Eight years after passing his thesis, this doctor believes that the situation “has gradually deteriorated” in France. For her, “the central point” of the sling, “is that we need a revaluation of the medical act, which offers us to invest in care, in our offices and to create jobs. We want to delegate the administrative tasks which are overwhelming”. Worried about the turn the doctor-patient relationship, the very essence of the profession of a liberal doctor and in particular of a general practitioner”, Bénédicte Maril is hopeful that this “unprecedented” movement for the profession will sound like an electric shock: “I hope that the government and the patients will hear the suffering of the medical profession”.
What are the group’s main demands?
The main demands of the “Doctors for tomorrow” collective are:
– Value the consultation at 50 euros to be able to invest more (premises, employees, equipment) fully reimbursed to the patient
– Stop coercive packages, which do not improve patient care and whose objectives vary during the year.
– Abandon unnecessary certificates and orders
– Promote a transfer of administrative tasks within medical practices rather than a transfer of care
– Support general medicine interns by saying no to a fourth year of internship, which will delay their installation and risks aggravating the vocations crisis.
“Patients need us,” says Dr.
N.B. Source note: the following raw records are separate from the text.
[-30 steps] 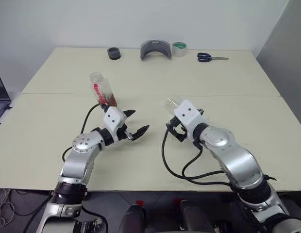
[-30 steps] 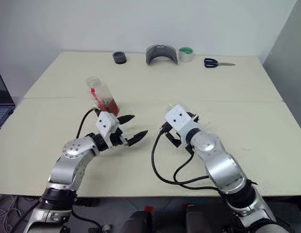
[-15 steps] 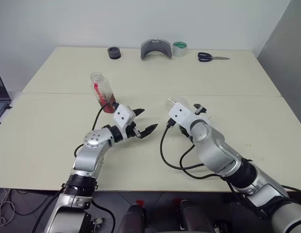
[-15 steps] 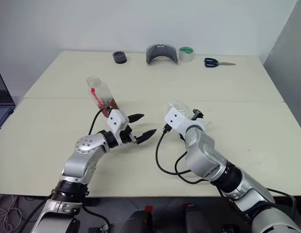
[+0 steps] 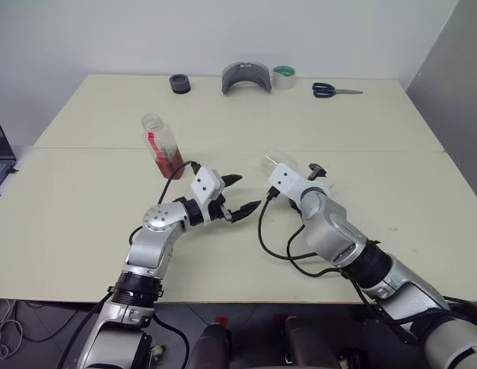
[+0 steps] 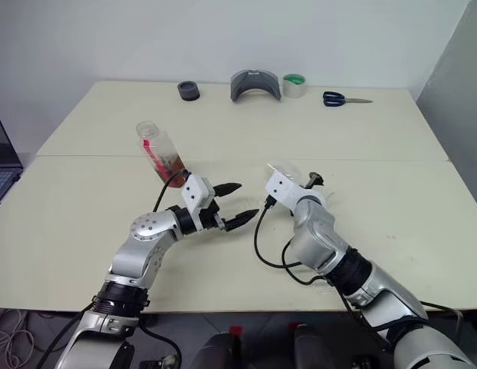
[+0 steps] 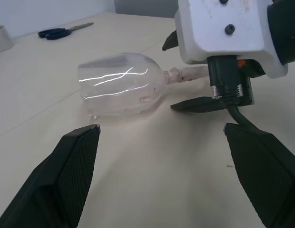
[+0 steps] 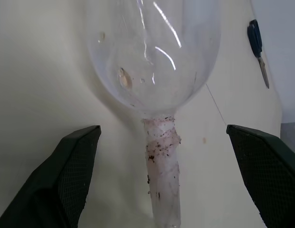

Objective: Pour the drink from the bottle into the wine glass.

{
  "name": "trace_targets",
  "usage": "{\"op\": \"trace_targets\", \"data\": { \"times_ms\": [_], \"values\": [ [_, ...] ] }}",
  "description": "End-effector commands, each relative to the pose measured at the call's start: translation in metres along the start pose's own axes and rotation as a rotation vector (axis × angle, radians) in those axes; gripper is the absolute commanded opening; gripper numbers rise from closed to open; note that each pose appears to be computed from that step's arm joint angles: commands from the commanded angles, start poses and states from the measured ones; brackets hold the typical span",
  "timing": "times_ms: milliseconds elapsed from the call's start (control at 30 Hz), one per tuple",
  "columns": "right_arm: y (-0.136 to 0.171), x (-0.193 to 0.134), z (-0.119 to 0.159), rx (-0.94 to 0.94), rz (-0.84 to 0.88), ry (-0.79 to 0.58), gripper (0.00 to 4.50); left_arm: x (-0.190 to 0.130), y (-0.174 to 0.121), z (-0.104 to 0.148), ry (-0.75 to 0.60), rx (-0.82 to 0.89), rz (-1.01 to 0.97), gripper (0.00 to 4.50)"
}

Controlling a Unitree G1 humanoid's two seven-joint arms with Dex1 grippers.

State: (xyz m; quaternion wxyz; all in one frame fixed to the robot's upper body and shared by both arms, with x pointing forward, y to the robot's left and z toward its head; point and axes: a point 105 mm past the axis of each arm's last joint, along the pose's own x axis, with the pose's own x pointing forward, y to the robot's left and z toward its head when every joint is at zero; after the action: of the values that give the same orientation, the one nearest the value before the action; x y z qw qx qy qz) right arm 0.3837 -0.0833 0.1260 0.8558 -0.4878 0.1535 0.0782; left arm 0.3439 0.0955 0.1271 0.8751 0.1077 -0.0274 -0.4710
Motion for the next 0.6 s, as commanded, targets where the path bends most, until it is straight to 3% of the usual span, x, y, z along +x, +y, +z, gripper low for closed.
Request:
{"op": "trace_targets", "data": {
  "times_ms": [33,367,500,600],
  "values": [
    [-0.016,0.002,0.010,0.028,-0.041,-0.031,3.62,-0.001,-0.002,0.001,-0.018,0.017,-0.010,4.50],
    [-0.031,0.008,0.010,0.059,-0.042,-0.030,0.20,-0.001,-0.002,-0.004,-0.022,0.010,-0.004,4.50],
    [-0.045,0.003,0.019,0.138,-0.041,-0.066,0.19,0.000,-0.003,-0.005,-0.027,0.004,-0.001,4.50],
    [-0.054,0.002,0.025,0.303,-0.009,-0.107,0.19,-0.003,-0.002,-0.004,-0.029,-0.015,-0.003,4.50]
  ]
}}
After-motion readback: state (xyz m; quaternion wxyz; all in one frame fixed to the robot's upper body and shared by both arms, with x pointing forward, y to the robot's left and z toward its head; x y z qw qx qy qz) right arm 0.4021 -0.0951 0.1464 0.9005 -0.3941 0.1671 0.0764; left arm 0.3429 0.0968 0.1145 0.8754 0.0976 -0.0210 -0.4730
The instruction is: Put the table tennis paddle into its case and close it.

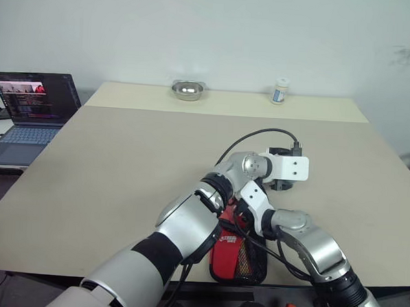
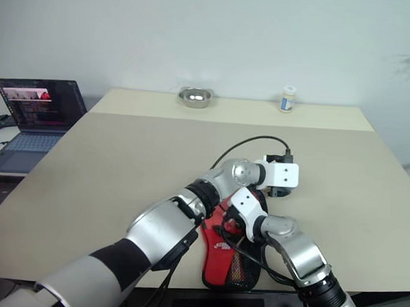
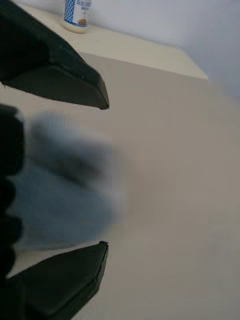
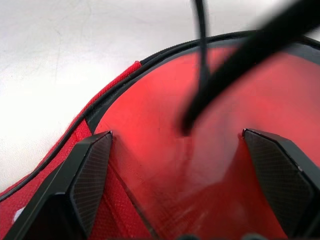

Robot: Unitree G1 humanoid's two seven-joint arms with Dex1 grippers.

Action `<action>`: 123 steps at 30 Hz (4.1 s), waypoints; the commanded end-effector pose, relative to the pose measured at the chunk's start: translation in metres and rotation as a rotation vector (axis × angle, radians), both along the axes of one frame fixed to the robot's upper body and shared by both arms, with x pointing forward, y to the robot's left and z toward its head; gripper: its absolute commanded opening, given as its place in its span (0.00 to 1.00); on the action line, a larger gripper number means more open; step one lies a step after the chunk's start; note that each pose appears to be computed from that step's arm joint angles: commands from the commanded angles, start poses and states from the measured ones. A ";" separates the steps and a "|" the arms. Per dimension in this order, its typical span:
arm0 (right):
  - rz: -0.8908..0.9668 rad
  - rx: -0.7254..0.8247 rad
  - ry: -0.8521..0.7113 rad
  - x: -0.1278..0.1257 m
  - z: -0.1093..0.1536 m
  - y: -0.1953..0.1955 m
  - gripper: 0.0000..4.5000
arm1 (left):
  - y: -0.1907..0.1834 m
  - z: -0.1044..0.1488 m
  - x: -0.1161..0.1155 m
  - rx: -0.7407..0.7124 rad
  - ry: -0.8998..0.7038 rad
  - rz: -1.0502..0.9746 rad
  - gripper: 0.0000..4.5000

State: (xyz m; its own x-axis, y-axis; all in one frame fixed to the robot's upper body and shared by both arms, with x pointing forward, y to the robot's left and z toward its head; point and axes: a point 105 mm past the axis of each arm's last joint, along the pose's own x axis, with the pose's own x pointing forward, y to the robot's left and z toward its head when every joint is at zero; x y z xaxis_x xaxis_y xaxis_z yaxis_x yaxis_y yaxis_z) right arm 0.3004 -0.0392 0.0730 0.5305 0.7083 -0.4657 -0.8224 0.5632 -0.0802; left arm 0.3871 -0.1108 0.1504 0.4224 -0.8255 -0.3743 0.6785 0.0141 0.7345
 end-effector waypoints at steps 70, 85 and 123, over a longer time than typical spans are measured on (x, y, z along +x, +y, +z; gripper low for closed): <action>-0.808 0.263 -0.041 0.134 0.068 -0.165 0.91 | 0.148 -0.093 -0.044 -0.142 0.611 -0.009 1.00; -0.768 0.307 -0.069 0.119 0.086 -0.151 0.04 | 0.150 -0.119 -0.049 -0.092 0.673 -0.043 1.00; -0.193 -0.265 0.440 -0.135 0.033 -0.163 0.03 | 0.115 -0.141 -0.055 -0.125 0.724 -0.008 1.00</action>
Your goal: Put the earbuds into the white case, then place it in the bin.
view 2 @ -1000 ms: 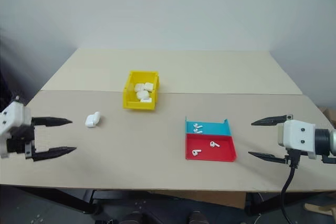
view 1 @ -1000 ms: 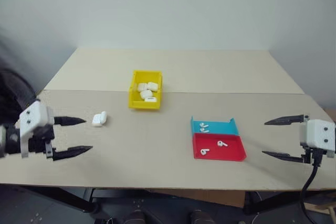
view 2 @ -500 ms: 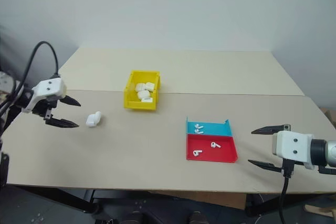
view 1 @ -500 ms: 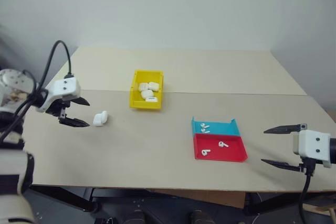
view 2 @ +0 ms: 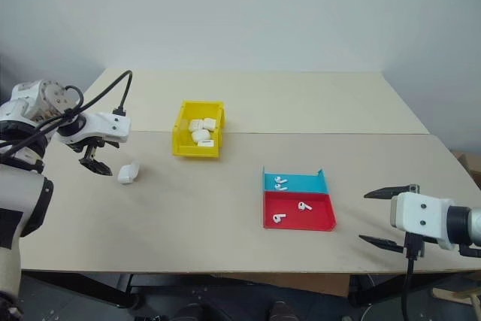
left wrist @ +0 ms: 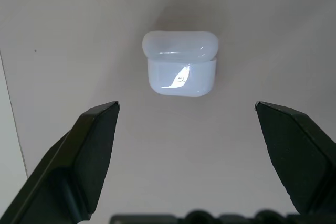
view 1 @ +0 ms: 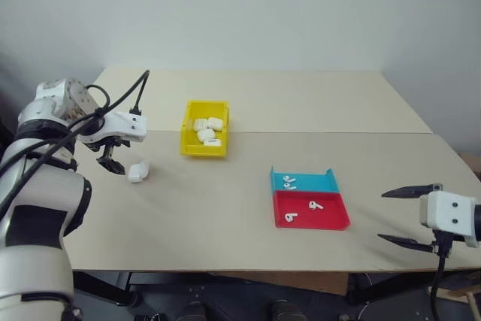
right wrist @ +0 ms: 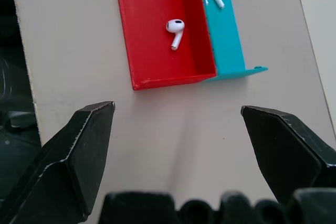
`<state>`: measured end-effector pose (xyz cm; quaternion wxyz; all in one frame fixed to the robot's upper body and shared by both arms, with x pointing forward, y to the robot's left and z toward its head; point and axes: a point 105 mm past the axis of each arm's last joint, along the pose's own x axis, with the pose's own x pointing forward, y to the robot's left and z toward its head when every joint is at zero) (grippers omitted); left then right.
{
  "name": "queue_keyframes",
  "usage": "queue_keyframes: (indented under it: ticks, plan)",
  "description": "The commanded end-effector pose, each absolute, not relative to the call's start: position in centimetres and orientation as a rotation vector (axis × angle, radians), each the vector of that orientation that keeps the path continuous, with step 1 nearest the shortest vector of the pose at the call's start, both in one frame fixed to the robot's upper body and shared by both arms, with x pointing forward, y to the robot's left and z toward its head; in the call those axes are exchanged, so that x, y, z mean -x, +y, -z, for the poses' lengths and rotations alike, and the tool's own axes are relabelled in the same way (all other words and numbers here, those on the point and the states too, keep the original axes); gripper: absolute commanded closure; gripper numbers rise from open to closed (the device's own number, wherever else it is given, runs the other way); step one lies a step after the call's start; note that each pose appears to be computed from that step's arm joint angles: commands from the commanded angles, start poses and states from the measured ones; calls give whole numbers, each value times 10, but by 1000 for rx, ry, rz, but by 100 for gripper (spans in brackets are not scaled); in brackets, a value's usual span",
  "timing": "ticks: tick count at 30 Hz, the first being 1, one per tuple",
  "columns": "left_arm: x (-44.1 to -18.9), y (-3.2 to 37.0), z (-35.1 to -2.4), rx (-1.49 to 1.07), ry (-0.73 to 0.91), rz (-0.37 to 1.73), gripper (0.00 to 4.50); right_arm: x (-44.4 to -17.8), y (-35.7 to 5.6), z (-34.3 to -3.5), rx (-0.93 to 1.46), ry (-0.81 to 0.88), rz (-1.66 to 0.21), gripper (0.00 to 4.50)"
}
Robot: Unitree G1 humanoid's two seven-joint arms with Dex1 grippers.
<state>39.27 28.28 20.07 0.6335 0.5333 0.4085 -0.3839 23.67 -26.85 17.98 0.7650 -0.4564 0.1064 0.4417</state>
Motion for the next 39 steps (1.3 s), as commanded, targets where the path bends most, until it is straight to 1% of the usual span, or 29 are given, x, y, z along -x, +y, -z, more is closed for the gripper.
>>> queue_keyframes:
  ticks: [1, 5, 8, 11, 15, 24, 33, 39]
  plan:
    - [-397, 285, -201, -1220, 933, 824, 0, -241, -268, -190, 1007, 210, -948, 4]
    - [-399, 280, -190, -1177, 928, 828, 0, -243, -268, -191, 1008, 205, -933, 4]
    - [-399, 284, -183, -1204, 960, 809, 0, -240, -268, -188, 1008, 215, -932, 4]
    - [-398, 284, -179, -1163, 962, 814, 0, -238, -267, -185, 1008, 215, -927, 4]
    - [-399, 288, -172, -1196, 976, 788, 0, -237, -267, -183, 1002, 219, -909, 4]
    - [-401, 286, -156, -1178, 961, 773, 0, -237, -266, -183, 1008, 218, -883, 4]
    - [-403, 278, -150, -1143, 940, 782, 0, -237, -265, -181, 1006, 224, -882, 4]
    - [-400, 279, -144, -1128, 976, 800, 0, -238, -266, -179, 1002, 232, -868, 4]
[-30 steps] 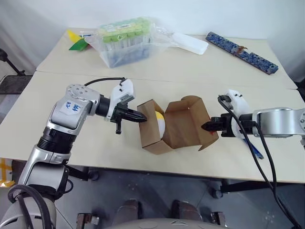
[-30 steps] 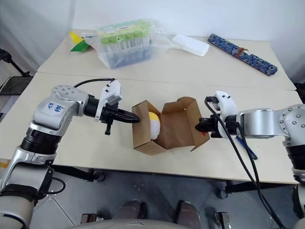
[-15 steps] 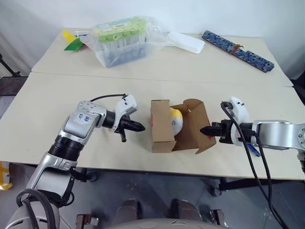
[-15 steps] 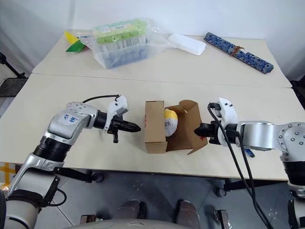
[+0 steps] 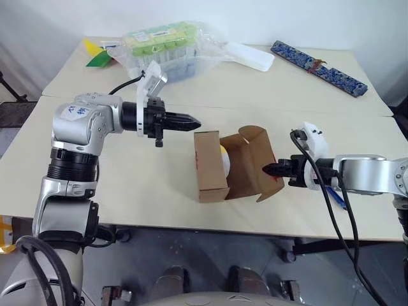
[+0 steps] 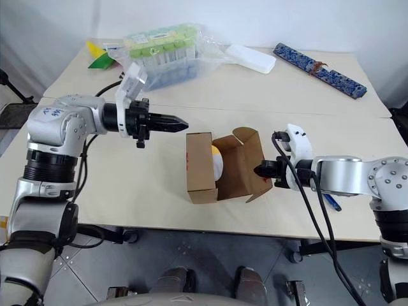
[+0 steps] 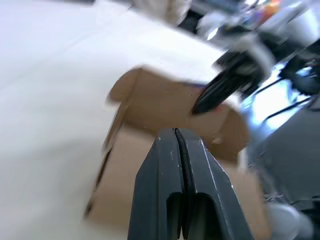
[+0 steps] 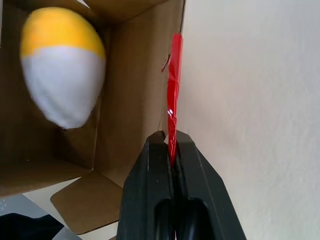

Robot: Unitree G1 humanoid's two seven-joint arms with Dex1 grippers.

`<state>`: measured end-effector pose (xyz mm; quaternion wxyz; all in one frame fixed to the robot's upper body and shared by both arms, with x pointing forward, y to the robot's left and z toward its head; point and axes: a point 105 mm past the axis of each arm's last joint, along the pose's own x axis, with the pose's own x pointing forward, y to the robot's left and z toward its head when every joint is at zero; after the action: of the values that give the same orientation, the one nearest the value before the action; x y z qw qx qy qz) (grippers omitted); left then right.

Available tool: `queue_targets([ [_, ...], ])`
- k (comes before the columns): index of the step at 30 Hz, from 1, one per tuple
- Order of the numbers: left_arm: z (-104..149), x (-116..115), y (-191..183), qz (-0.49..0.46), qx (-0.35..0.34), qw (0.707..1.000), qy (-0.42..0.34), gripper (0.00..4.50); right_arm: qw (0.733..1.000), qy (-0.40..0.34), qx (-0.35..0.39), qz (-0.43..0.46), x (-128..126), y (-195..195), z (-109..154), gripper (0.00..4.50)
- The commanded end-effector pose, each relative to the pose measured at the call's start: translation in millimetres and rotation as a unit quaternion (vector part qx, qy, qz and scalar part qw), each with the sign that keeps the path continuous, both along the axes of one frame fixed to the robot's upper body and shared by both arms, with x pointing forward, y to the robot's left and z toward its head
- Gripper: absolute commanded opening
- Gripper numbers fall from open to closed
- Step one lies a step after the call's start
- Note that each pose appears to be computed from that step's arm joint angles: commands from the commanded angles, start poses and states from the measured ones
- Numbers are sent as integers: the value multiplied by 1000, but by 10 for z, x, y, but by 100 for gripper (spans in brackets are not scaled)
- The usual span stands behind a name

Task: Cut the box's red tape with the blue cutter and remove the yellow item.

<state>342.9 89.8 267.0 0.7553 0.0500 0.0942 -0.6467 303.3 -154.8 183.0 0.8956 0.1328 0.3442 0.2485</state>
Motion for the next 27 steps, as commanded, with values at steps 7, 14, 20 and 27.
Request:
queue_targets([
  [7, -523, -88, -82, -49, 161, 985, -30, 0, 1000, -17, -4, 8, -5, 7, 116, 3],
  [14, -634, -20, -52, -65, 223, 971, -53, 0, 1000, -15, -7, 10, -8, 11, 107, 3],
  [20, -847, 33, 189, -60, 328, 940, -74, 0, 999, -19, -17, 24, -36, 39, 124, 3],
  [27, -977, 10, 358, -45, 370, 925, -70, 0, 997, -38, -34, 58, -109, 125, 198, 3],
])
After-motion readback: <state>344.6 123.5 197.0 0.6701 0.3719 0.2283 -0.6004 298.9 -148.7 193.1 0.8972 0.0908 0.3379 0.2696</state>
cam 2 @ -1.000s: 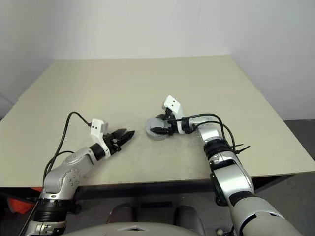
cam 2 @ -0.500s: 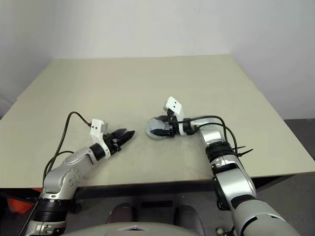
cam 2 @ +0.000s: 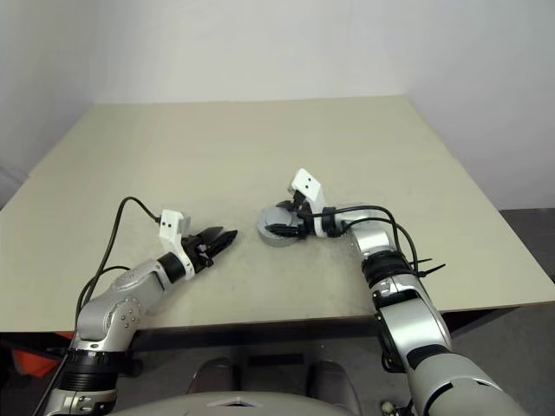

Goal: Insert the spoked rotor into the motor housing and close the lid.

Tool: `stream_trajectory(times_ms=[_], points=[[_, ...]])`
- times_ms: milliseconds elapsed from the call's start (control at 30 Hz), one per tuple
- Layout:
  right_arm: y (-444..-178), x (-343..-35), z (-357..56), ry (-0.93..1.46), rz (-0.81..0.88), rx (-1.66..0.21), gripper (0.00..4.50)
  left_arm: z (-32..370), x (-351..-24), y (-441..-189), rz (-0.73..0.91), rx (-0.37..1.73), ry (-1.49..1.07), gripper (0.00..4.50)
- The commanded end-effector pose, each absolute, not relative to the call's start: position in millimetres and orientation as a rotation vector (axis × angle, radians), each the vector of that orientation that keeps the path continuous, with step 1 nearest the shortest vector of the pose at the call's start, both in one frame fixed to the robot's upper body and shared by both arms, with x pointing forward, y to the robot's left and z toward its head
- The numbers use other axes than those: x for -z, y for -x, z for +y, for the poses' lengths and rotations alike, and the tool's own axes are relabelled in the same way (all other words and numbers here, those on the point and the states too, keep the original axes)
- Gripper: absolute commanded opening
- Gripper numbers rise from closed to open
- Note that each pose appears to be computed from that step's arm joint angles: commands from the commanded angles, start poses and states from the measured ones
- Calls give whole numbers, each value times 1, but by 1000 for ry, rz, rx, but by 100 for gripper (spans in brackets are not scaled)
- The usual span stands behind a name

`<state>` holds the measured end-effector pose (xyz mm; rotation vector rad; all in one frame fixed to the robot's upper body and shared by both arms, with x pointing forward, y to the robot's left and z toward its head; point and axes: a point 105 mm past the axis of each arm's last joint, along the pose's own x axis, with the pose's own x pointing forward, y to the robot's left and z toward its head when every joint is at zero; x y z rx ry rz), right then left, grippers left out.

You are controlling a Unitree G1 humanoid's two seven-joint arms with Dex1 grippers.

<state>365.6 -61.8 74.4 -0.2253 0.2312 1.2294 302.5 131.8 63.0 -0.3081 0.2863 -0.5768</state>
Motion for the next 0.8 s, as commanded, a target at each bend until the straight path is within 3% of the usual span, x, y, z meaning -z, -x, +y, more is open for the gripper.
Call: stream_trajectory(times_ms=[33, 333, 800], points=[[-371, -87, -64, 248, 184, -1215, 313, 131, -76, -304, 239, 587, 286, 273], [-380, -62, -79, 353, 287, -1119, 313, 130, -76, -304, 239, 585, 288, 273], [-379, -64, -72, 298, 277, -1135, 313, 130, -75, -304, 241, 588, 288, 273]])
Hengy
Although of course, their patients “worry on an individual basis if they are sick”, admits Dr Hengy, “when we see them in our offices and take the time to explain our problems and our demands to them, they understand us and contain us”. And if the absence of a doctor often turns into a headache, the practitioner recalls that “for non-urgent care, they can be provided in the evening by on-call doctors who can be requisitioned. For more serious problems, there are emergencies. Which are already, too, completely saturated.